Being the father of a 2-year-old and a high school teacher keeps Keith on his toes. But a November 2014 misstep into his dog's food bowl put him on the ground.
"From the moment I fell, I knew it was not going to be a good experience," said 35-year-old Keith. "I looked down at my leg and it was crooked and bowed outward. I could not straighten my leg, but with the help of my wife I was able to pop my knee back in place to relieve the incredible pain that I was in."
Keith had dislocated his knee cap and ruptured his medial collateral ligament (MCL). The latter injury wasn't entirely new to Keith, who suffered partial tears to his MCL when he was 16 and 22. Previously, he had avoided surgery with physical therapy. This time, after he dislocated his knee once more doing exercises at home, Keith knew surgery was necessary.
But he wasn't looking forward to it. A previous open-heart surgery had led to a recovery process that Keith remembered as a "living hell" And despite assurances that this MCL surgery would be easier, Keith was still overcome with pain.
"The first 72 hours of this experience are better off forgotten," he said. "I could not get over how much unbelievable pain I was in."

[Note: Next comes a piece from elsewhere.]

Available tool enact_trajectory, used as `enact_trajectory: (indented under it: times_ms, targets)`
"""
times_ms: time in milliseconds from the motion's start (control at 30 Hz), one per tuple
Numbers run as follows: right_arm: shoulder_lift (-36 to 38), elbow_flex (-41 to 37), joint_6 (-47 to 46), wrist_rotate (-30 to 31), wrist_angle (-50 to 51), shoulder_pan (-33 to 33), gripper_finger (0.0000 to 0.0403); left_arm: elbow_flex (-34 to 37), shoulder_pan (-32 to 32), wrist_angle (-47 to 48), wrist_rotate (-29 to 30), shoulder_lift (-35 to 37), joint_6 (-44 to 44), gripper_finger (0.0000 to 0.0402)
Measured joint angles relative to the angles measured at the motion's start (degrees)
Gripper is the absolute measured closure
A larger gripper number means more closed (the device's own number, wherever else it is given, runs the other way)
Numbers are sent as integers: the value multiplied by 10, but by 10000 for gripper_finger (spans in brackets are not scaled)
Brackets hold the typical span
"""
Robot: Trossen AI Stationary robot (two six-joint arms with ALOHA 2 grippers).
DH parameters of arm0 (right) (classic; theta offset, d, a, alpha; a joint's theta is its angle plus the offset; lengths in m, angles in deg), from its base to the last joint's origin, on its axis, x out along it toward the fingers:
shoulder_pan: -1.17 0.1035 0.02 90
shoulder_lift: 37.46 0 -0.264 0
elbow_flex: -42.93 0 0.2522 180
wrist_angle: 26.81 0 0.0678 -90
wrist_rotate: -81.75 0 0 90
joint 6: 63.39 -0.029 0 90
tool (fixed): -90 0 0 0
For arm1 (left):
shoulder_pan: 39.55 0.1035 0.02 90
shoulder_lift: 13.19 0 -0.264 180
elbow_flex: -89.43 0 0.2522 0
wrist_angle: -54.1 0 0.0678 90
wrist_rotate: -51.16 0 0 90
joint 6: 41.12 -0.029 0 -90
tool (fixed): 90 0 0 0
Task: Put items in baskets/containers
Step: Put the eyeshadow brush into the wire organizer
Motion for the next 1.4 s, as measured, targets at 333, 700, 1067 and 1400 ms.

The pain intensified a week after the operation. His pain—and his fear of pain—were beginning to weigh on him.
"Honestly, at the age of 35, I was feeling pretty low," he said. "I felt like no matter what I did in my life, some health issue would present itself and take little pieces of my life away."
Keith's fears followed him into physical therapy. The surgeon hoped Keith would be able to do a straight leg lift and bend his leg to 90° by their next appointment. But Keith was hesitant, and his initial progress was slow, which only worried him even more.
"I was petrified of another surgery [to address scar tissue]," Keith said. But his physical therapist, Megan, "was there to pick up the emotional pieces. Without her encouragement, and my support at home, I could not have done this."
Working with Megan, Keith avoided any additional operations, reached 142° in range of motion, and was discharged from physical therapy in July 2015.
He has regained his independence and his confidence; he handles stairs comfortably, has returned to running, and he plans to go water skiing in the summer of 2016.
"I cannot begin to describe how happy I am that I don’t need crutches all the time, and I can do things, like going grocery shopping with my wife and child, mundane activities that people don't think about," Keith said.
"Megan helped me get my life and my confidence back, and is still working with me to put the finishing touches on my recovery. She has helped to put me back together again, and I owe her a debt that I cannot repay."